This disables the ping operation on the server. If you want to undo it, you just replace the top 1 with a 0.

After the configuration is complete, run ping IP address in the local command line interface. If the request times out, the configuration is successful.

2.7 Most importantly, prevent RM-RF

Rm-rf is a familiar phrase. In this section, we are not going to show you how to perform this operation on a server for comic effect, but how to avoid the negative effects of this operation. Note: The following operations use the source command, which is extremely dangerous and must be used with caution. This command is used to modify environment variables similar to those found in Windows, and if source fails, almost all commands can be dangerously unusable.

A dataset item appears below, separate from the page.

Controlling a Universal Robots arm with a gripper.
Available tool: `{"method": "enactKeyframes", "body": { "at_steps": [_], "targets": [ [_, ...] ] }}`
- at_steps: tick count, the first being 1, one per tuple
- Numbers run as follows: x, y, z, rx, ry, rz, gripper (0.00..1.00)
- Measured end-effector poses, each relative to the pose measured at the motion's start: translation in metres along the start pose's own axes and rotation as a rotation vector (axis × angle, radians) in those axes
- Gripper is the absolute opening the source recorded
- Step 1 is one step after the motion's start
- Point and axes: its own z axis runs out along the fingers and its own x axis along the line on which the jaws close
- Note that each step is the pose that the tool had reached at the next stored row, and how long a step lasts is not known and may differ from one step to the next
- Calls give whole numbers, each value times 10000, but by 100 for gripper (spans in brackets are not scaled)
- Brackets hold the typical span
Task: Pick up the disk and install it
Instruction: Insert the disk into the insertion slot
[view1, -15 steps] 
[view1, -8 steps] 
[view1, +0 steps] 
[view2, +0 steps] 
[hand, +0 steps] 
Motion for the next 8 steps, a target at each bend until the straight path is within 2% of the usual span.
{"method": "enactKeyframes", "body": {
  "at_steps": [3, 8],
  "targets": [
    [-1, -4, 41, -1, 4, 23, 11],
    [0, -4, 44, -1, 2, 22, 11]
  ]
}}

The implementation principle is to rewrite the RM command and associate it with a custom script. First, we have a hidden.trash file and.tools folder under the ~ directory,

# Create.trash folder
mkdir .trash
Create the.tools folder
mkdir .tools
Check the result of the creation
ls -al
Copy the code

Then create a script named remove.sh in the.tools folder and edit it as follows:

#! /bin/sh
trash_dir=~/.trash/`date +%Y%m%d`

if [ ! -d ${trash_dir}];then
    mkdir -p ${trash_dir}
fi

for i in $*
do
    suffix=`date "+%H%M%S"`
    if [ ! -d "${i}" ]&&[ ! -f "${i}" ];then    Check if it is a valid file or folder first
        if [[ "${i}"! ="-rf" && "${i}"! ="-f"]].then    -rf,-f, -rf, -rf,-f
            echo "[${i}] do not exist"
        fi
    else
        file_name=`basename $i`   Get the file name
        mv ${i} ${trash_dir}/${file_name}_${suffix}_${RANDOM}
        echo "[${i}] delete completed"
    fi
done
Copy the code

Here is a brief explanation of the contents of the script file. The script file follows the rules for file name concatenation, adds the date information to the file name (to distinguish files with the same name), and then uses the mv command to move the specified pair folder under the ~/. Trash directory. Note the handling of the -rf parameter here. I have seen some blogs’ scripts before, and these two parameters are not processed, resulting in the mv command cannot be executed.

We then modify the ~/.bashrc file to append the following line of code to the end. Associate the rm command with the specified Shell file:

alias rm='sh ~/.tools/remove.sh'
Copy the code

Then, use the following command to make our changes work,

source ~/.bashrc
Copy the code

Finally, create folders under the user root and test the effect using the rm -rf folder directive.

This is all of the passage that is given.